Both experts also highlight that journaling the occurrence of ‘off’ periods is vital to recognising the warning signs – and developing a treatment plan. “Electronic and paper diaries help people realise the important symptoms that come up,” Andrea explains. “Awareness around different phases of ‘on’ and ‘off’ periods is important – but it is something that is still underestimated by a lot of clinicians.”
“Write down and record everything,” Maria adds. “Answer questions like: What time do you take your medicine? How long does it last? What symptoms improve? Does your medication suddenly stop working, or is it gradual? How often does this happen?”

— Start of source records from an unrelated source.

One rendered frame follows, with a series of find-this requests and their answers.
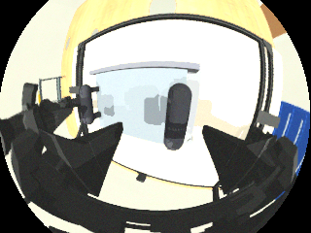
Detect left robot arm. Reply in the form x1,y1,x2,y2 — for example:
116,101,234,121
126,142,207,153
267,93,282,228
0,83,81,155

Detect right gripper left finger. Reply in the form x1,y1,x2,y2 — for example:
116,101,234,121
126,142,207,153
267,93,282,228
39,121,123,197

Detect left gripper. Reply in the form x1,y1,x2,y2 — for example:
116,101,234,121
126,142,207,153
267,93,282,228
16,98,72,134

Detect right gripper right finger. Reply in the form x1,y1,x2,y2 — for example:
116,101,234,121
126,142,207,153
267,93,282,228
201,125,277,195

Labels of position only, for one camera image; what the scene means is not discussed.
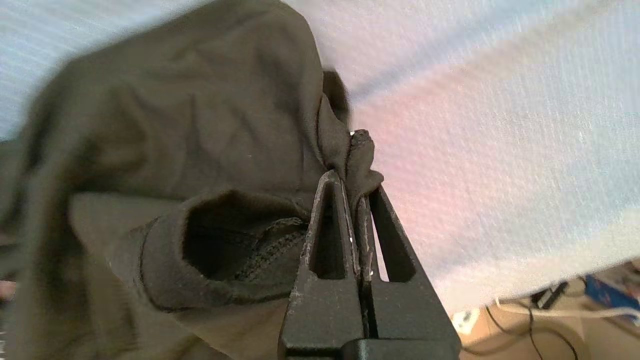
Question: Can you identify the blue box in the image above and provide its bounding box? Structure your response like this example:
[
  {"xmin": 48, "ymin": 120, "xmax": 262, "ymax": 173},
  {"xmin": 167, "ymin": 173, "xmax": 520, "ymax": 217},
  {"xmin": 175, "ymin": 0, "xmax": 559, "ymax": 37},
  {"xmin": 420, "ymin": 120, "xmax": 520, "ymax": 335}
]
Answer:
[{"xmin": 584, "ymin": 274, "xmax": 640, "ymax": 311}]

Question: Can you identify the white wall socket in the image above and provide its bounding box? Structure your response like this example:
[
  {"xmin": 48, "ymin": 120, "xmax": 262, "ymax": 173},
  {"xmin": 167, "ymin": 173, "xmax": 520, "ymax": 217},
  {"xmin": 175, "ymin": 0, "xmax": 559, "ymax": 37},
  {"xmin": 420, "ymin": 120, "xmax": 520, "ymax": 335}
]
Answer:
[{"xmin": 452, "ymin": 309, "xmax": 482, "ymax": 335}]

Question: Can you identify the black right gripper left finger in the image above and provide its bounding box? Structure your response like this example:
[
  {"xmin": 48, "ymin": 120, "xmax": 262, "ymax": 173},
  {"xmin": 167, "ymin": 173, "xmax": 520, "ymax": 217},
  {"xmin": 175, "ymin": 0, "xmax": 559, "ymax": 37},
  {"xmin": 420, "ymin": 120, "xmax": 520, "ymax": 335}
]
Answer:
[{"xmin": 278, "ymin": 170, "xmax": 366, "ymax": 358}]

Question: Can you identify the blue bed sheet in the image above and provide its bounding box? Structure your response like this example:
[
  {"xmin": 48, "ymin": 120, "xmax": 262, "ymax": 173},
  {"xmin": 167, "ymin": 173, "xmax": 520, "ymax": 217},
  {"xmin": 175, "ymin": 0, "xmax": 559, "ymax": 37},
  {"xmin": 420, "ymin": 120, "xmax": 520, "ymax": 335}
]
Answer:
[{"xmin": 0, "ymin": 0, "xmax": 640, "ymax": 317}]

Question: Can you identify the black power adapter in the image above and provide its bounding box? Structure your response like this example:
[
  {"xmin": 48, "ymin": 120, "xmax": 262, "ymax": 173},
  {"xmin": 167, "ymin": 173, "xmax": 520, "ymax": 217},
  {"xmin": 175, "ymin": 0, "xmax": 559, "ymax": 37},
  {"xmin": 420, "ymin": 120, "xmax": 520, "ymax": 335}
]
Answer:
[{"xmin": 531, "ymin": 281, "xmax": 570, "ymax": 310}]

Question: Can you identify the black moon print t-shirt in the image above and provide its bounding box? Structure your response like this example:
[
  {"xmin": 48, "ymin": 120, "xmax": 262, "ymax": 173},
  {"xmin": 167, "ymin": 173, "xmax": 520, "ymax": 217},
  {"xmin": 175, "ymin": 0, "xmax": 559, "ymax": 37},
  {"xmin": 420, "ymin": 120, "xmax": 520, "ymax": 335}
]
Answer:
[{"xmin": 0, "ymin": 0, "xmax": 386, "ymax": 360}]

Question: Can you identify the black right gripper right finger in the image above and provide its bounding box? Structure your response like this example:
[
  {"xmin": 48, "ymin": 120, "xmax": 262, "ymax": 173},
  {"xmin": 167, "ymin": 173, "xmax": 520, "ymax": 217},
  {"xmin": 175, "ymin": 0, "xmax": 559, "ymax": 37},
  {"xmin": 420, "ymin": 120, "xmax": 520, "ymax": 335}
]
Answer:
[{"xmin": 357, "ymin": 185, "xmax": 461, "ymax": 343}]

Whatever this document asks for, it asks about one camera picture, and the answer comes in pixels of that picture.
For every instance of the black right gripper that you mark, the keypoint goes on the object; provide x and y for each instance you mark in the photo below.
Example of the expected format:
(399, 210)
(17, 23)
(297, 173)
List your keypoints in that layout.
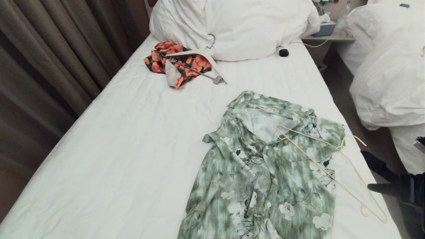
(413, 189)

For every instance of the green floral button shirt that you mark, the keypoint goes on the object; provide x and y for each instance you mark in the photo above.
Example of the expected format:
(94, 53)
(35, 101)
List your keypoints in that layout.
(265, 182)

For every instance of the white plastic hanger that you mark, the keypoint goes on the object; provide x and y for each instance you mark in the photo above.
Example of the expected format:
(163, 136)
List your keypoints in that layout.
(199, 52)

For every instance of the black slipper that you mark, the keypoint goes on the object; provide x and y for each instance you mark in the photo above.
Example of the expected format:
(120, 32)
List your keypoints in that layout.
(375, 162)
(415, 225)

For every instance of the neighbouring bed white sheet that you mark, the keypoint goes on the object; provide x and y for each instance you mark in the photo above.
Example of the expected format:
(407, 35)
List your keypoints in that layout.
(406, 156)

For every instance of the white crumpled duvet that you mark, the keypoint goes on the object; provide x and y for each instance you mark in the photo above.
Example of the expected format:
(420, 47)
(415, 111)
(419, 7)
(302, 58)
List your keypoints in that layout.
(391, 66)

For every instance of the wooden nightstand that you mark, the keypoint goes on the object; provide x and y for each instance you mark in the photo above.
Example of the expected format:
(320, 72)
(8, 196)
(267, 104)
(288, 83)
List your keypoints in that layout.
(332, 39)

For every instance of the small black round object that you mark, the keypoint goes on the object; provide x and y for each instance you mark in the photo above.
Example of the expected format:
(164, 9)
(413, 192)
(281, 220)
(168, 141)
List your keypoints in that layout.
(283, 52)

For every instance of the blue tissue box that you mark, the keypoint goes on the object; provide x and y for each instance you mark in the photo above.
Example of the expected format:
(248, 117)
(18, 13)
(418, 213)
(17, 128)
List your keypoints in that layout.
(323, 30)

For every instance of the small green object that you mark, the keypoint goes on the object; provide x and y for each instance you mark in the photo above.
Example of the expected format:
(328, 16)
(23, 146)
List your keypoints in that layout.
(404, 5)

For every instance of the small green plant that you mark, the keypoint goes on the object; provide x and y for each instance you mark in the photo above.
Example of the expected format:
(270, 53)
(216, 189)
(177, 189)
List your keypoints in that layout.
(323, 3)

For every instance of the white pillow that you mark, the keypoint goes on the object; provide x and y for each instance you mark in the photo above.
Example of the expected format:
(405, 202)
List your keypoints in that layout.
(239, 26)

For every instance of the bed with white sheet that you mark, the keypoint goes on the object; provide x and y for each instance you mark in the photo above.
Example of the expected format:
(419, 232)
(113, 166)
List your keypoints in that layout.
(132, 132)

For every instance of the orange floral garment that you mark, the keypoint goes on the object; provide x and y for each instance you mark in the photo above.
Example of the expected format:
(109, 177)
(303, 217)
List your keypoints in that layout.
(159, 63)

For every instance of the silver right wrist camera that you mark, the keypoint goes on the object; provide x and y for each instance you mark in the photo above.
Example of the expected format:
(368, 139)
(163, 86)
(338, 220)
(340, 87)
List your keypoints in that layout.
(420, 145)

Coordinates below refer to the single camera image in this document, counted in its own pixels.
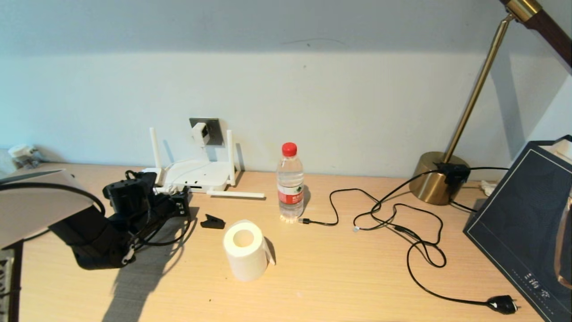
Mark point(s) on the white toilet paper roll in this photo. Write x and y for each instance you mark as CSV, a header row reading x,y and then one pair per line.
x,y
246,255

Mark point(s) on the cream flat panel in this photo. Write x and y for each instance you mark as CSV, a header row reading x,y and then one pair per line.
x,y
35,210

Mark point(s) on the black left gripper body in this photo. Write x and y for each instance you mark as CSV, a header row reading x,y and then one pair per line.
x,y
174,208

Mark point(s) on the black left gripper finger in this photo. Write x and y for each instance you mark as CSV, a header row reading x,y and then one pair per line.
x,y
184,193
173,192

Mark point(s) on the small black clip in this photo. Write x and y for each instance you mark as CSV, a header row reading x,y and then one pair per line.
x,y
213,222

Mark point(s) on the grey wall socket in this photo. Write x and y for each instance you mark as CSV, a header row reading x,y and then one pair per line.
x,y
215,132

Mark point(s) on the white router with antennas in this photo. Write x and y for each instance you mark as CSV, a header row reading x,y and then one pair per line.
x,y
201,174

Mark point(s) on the white power adapter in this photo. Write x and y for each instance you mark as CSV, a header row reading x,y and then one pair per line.
x,y
201,133

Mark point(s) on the small white object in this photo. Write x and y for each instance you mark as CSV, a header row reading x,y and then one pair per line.
x,y
22,153
489,188

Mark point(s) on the grey perforated robot panel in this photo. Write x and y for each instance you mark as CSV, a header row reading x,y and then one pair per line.
x,y
5,286

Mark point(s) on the clear red-capped water bottle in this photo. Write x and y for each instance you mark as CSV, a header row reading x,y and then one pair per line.
x,y
290,183

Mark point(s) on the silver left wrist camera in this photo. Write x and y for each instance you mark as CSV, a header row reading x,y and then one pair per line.
x,y
148,170

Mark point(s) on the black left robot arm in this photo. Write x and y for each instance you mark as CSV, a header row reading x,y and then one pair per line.
x,y
98,241

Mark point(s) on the brass desk lamp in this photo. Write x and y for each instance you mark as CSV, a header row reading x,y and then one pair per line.
x,y
435,179

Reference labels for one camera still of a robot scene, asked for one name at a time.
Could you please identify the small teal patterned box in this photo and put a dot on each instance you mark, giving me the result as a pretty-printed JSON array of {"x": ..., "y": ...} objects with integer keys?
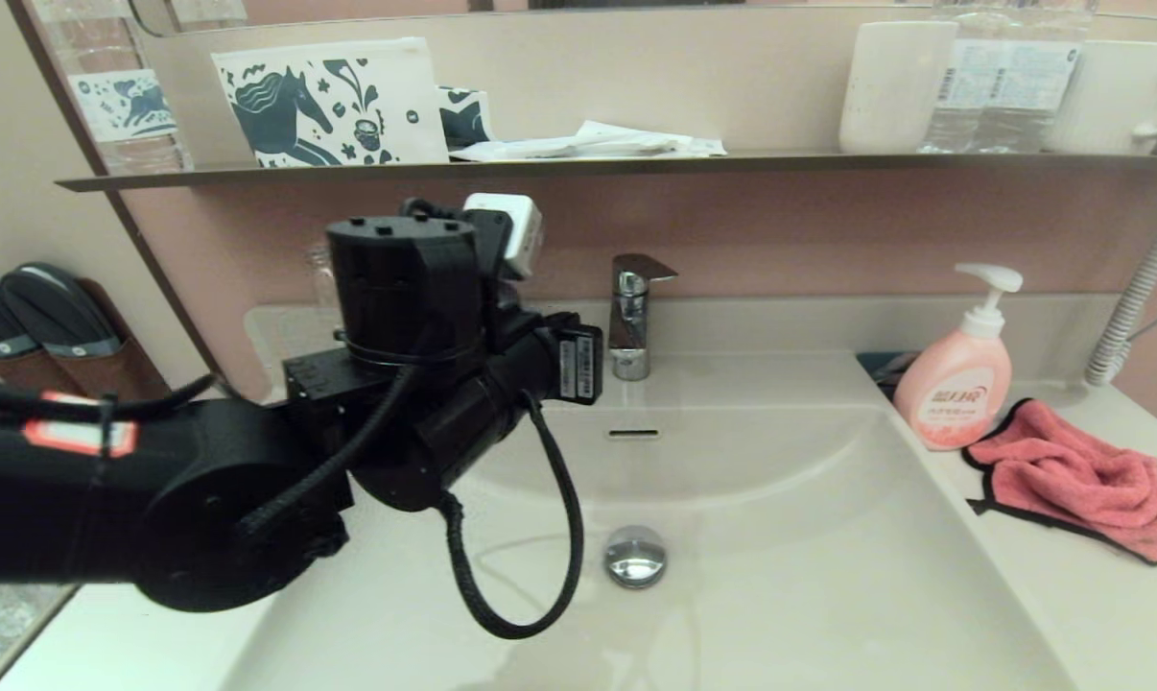
[{"x": 463, "y": 117}]

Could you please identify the wall mirror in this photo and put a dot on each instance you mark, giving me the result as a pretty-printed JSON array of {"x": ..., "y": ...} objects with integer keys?
[{"x": 396, "y": 8}]

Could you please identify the pink hand soap pump bottle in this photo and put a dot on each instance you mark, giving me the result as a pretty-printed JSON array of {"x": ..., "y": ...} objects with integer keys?
[{"x": 953, "y": 393}]

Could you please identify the white ceramic sink basin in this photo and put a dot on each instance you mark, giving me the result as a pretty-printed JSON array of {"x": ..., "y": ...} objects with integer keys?
[{"x": 828, "y": 595}]

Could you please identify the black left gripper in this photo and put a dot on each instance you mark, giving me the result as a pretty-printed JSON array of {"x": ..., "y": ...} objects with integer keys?
[{"x": 550, "y": 350}]

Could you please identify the brown slipper holder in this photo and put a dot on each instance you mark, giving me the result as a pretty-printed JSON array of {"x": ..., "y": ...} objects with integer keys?
[
  {"x": 118, "y": 369},
  {"x": 32, "y": 369}
]

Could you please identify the dark blue packet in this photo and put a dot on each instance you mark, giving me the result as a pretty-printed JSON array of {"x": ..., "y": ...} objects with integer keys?
[{"x": 876, "y": 367}]

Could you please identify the chrome sink faucet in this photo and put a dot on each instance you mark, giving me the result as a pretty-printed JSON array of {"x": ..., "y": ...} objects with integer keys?
[{"x": 628, "y": 326}]

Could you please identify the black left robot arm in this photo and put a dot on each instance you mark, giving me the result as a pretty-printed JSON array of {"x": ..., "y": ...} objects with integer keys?
[{"x": 204, "y": 480}]

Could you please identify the clear labelled water bottle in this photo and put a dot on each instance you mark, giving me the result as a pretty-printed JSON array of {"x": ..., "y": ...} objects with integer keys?
[
  {"x": 967, "y": 88},
  {"x": 1039, "y": 88}
]

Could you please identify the uncapped clear plastic bottle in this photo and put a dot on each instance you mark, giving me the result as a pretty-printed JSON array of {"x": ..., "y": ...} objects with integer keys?
[{"x": 321, "y": 278}]

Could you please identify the clear bottle horse print label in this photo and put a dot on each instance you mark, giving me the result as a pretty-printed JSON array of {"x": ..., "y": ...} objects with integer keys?
[{"x": 118, "y": 104}]

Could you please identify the metal wall shelf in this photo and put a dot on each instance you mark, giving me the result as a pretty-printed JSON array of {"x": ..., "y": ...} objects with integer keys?
[{"x": 636, "y": 169}]

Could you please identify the pink cloth black trim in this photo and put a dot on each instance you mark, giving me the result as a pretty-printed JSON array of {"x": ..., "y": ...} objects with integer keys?
[{"x": 1068, "y": 480}]

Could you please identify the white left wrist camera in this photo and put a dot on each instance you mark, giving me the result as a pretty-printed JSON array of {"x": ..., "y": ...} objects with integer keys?
[{"x": 507, "y": 221}]

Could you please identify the chrome sink drain stopper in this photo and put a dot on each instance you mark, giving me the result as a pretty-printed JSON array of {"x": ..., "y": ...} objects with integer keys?
[{"x": 636, "y": 557}]

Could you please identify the white horse print pouch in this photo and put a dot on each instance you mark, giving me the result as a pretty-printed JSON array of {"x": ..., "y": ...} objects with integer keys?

These notes will help to provide doctors with a clearer overview of one’s symptoms and ‘off’ periods, she says – and, in turn, enable the person with Parkinson’s to take control of their condition.
“Having a good rapport with your doctor is key”
In fact, both Maria and Andrea emphasise that maintaining open communication with healthcare providers is vital.
Alongside her combined treatment approaches, Maria credits a close relationship with her doctor for helping her to manage the condition and understand how ‘off’ periods impact her. “Having a good rapport with your doctor is key. I’ve been very lucky because my physician is also a colleague and a friend; I’ve had other doctors who just tried to give me a lot of medicine without knowing anything about me,” she says.
“It’s like any relationship – you have to establish rules and guidelines. It’s that mutual respect and communication,” she continues. “What you need is somebody that can look at you not just from a medical perspective but also from your personal situation.”
“Most people don’t know that ‘off’ periods are related to therapy,” adds Andrea. “If they do, they can understand and recognise their ‘on’ and ‘off’ states – and work with their healthcare providers to find the best strategy for them.”